I don’t think so. Drawing and doodling are not the same. With the arts, American adults have acquiesced to playing the passive role of receivers.
In a new memoir, “Let Me Finish,” Roger Angell recalls trips to the Polo Grounds and Yankee Stadium in the 1930’s with his father, who also liked to join pickup games when middle-age American men still did that. Today baseball is like the arts, with grown-ups mostly preferring not to break a sweat. “We know everything about the game now, thanks to instant replay and computerized stats, and what we seem to have concluded is that almost none of us are good enough to play it,” Mr. Angell writes.
So it is with classical music, painting and drawing, professional renditions of which are now so widely available that most people probably can’t or don’t imagine there’s any point in bothering to do these things themselves.

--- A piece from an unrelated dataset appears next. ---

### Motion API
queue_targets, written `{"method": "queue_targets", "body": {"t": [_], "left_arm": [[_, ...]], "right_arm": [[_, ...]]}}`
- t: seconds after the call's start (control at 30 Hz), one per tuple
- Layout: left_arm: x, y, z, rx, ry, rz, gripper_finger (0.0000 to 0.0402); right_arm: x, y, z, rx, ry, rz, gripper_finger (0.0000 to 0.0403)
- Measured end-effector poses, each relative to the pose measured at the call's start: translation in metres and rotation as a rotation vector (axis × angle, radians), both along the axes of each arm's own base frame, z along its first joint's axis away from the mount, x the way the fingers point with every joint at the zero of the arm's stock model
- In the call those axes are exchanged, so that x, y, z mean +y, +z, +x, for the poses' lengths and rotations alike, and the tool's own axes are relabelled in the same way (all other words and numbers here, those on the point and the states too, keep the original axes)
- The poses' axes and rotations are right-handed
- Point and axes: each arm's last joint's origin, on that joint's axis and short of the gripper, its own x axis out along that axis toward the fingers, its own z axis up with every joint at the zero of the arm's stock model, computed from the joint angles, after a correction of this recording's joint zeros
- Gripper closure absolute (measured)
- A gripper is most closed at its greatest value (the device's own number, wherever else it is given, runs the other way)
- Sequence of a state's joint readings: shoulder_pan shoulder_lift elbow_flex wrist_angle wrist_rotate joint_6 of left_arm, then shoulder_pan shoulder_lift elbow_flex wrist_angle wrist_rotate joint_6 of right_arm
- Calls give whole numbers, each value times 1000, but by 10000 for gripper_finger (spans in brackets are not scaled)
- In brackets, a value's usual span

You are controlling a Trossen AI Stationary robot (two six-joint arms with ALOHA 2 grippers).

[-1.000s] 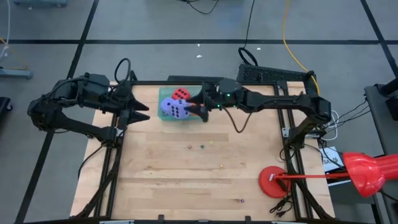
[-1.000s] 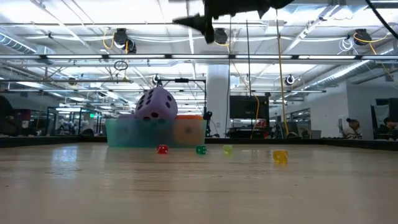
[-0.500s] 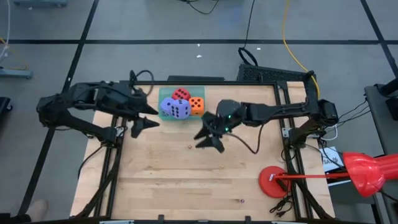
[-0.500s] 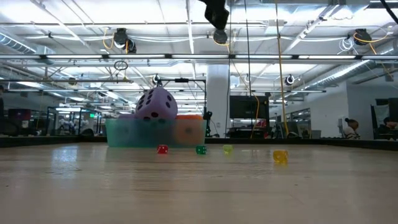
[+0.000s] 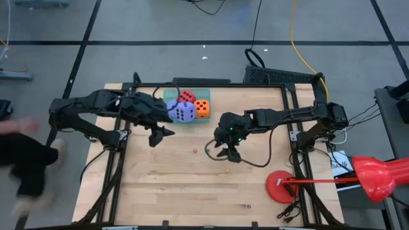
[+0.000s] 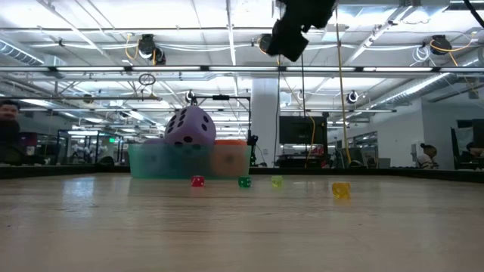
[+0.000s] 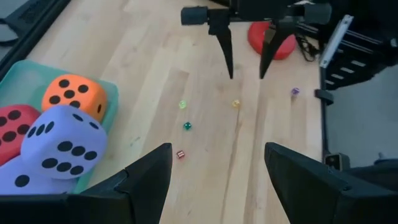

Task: Pick & Place Dice
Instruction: Put the small light green dice into the green bin

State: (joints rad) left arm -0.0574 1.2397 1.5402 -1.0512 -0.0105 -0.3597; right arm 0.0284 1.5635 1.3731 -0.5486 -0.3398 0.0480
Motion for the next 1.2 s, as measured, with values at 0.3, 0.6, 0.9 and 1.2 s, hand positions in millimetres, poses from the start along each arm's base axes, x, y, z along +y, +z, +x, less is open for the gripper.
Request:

Communities of amateurs still thrive, but they are self-selecting groups. A vast majority of society seems to presume that culture is something specialists produce.

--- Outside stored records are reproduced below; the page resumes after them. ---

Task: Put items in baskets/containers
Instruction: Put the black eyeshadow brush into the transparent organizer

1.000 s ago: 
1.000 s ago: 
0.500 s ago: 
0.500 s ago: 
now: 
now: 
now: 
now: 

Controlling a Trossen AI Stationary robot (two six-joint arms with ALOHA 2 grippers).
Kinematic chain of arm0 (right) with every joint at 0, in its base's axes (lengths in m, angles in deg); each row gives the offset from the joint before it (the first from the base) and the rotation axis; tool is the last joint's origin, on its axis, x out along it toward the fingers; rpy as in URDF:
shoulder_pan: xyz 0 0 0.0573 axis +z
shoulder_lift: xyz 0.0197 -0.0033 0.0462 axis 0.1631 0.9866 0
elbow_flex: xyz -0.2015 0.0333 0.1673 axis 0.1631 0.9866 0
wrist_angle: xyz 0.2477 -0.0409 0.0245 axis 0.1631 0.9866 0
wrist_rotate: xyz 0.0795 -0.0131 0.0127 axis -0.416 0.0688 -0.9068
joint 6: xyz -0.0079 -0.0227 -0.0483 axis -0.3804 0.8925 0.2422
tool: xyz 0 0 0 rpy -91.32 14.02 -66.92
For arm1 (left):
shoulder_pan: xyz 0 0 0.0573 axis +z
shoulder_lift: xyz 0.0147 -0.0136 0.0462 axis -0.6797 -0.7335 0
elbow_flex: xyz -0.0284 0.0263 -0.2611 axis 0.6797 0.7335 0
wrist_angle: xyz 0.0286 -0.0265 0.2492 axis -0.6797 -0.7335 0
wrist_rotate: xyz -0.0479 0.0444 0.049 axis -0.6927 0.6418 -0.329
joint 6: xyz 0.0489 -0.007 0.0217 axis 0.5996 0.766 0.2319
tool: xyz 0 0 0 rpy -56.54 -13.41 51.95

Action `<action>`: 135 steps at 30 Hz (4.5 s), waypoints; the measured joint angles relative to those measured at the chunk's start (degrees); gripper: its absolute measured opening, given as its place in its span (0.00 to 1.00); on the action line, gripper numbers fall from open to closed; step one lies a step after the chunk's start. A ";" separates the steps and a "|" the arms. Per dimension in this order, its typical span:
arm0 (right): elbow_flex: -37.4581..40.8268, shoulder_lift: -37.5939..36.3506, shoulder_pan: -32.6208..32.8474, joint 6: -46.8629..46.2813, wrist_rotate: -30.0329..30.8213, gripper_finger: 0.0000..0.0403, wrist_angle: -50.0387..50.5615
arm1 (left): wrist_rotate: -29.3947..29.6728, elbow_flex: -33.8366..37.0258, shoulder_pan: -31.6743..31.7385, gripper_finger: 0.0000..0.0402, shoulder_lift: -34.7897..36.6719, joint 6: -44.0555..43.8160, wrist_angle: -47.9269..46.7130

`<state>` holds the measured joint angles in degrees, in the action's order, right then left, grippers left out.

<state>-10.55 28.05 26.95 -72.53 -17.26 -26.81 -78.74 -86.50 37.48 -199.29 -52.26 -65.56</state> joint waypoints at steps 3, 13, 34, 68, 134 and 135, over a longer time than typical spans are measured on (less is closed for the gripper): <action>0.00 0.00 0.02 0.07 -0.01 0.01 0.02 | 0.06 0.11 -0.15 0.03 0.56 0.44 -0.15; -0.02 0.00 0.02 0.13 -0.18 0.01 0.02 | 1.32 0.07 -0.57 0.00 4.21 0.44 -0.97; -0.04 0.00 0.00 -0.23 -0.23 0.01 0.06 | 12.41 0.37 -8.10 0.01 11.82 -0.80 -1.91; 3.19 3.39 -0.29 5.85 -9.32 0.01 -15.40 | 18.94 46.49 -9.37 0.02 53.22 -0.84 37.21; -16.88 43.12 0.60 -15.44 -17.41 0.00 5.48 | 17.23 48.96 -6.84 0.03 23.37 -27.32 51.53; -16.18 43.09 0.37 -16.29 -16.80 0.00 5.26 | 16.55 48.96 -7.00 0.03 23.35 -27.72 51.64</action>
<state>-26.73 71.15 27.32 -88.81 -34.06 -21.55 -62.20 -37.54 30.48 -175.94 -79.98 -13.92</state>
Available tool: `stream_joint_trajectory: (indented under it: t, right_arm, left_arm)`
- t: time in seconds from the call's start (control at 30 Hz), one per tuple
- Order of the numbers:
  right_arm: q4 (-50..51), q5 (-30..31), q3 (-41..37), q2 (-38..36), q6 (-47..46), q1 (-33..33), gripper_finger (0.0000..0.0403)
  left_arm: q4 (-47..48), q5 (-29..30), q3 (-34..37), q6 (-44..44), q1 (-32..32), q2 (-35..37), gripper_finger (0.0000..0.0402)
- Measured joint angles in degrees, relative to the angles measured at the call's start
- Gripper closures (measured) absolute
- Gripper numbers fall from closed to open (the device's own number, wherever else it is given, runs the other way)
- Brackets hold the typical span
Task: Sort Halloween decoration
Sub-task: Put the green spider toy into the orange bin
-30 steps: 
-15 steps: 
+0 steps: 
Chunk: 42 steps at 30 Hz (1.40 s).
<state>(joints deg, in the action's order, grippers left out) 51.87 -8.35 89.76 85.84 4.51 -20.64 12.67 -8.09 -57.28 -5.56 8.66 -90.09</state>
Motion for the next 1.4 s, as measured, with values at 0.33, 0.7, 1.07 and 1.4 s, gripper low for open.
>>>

Rembrandt Peale published one of the drawing manuals in the Grolier Club show. Besides being an artist, Peale became Pennsylvania’s first high school art teacher in the 1830’s, hired by Alexander Dallas Bache, a grandson of Benjamin Franklin. People, Franklin pointed out, can often “express ideas more clearly with a lead pencil or a bit of chalk” than with words. “Drawing is a kind of universal language, understood by all nations,” he reminded Americans.
We have given it up, at a cost that, as Franklin might have put it, is beyond words. Mr. Angell goes on in his book to say that television and sports journalism have taught us all about the skills and salaries and private lives of professional ballplayers, on whom we now focus, instead of playing the game ourselves.

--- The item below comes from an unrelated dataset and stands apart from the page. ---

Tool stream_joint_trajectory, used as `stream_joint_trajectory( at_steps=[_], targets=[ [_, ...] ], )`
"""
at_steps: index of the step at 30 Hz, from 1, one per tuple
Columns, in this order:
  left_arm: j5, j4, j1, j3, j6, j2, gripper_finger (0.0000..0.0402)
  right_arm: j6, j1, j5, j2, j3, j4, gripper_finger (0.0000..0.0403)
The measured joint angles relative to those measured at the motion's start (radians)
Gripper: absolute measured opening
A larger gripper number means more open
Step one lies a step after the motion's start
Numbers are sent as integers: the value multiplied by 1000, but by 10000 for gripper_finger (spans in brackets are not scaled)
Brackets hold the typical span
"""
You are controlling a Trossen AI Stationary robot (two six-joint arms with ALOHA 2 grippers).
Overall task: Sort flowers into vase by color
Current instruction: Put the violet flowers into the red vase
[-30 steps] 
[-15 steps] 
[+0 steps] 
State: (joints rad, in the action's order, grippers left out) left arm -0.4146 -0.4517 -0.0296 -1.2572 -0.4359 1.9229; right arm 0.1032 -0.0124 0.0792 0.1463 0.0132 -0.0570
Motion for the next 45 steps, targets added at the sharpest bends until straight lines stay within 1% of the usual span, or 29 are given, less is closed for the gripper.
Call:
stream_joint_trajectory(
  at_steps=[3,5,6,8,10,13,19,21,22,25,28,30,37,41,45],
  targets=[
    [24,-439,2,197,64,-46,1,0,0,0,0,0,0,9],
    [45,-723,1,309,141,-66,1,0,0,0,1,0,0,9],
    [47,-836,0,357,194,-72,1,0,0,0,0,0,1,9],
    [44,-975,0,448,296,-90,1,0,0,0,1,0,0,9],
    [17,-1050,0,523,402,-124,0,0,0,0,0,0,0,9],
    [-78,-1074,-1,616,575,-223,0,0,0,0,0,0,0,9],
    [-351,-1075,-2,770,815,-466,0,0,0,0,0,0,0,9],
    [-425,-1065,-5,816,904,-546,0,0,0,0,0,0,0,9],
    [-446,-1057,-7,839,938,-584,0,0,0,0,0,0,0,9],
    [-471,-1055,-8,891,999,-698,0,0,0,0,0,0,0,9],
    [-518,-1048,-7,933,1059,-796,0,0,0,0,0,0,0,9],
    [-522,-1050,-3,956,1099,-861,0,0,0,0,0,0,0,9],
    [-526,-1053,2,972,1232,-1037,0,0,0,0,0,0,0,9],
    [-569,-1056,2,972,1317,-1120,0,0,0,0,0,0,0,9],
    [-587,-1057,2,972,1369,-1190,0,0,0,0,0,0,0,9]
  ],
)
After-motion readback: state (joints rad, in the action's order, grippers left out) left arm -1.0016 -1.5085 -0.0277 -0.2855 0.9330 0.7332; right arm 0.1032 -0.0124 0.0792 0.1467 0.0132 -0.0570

As a consequence, he writes, “we don’t like them as much as we once did, and we don’t like ourselves much, either.”
There is so much to be gained by attempting something yourself, no matter how crude, no matter how childish the result. Trying to draw something gives you a sense of the difficulty of the artist, playing a game of baseball (especially if you are as unathletic as I am!) confers in you a new respect for anyone who can seamlessly coordinate the motions of her body, trying to write a story with a beginning, middle and end shows you how invisible good narrative really is. And we grow, and we understand and empathize and learn.
I have a fascination with where the Internet is taking us, and I hope that in regards to participation and amateurism, it is taking us back to the mid 19th century, when we all gave something a try and then conversed enthusiastically about it.
Not too long ago, I went to the
Maker Faire in Austin, and was astounded by the projects ordinary people were taking upon themselves. A lot of the projects played around with circuit boards and other implements of geekery, but not all of them did, and what people did with humble materials and a determination to create astounded me.
I remember the thrill I got playing around with my chemistry set, my microscope and slides, and even a rudimentary circuit board wiring kit. (I made an infrared intruder alarm for my doorway to keep my pesky little brother out.) I also have always loved crayons, then colored pencils, then india ink and paint.
Even though I turned out to have more of a skill for literary and artistic pursuits and not electronics, the time I spent enthralled, challenging myself to do something new taught me a lot about who I was, what I liked, and what the world had to offer me.
I sincerely hope that the Internet facilitates the return to giddy, chaotic amateurism, where people lose themselves in something they'll never make any money in.
I also hope that people realize that bliss often consists of nothing more than failing gloriously again and again and again.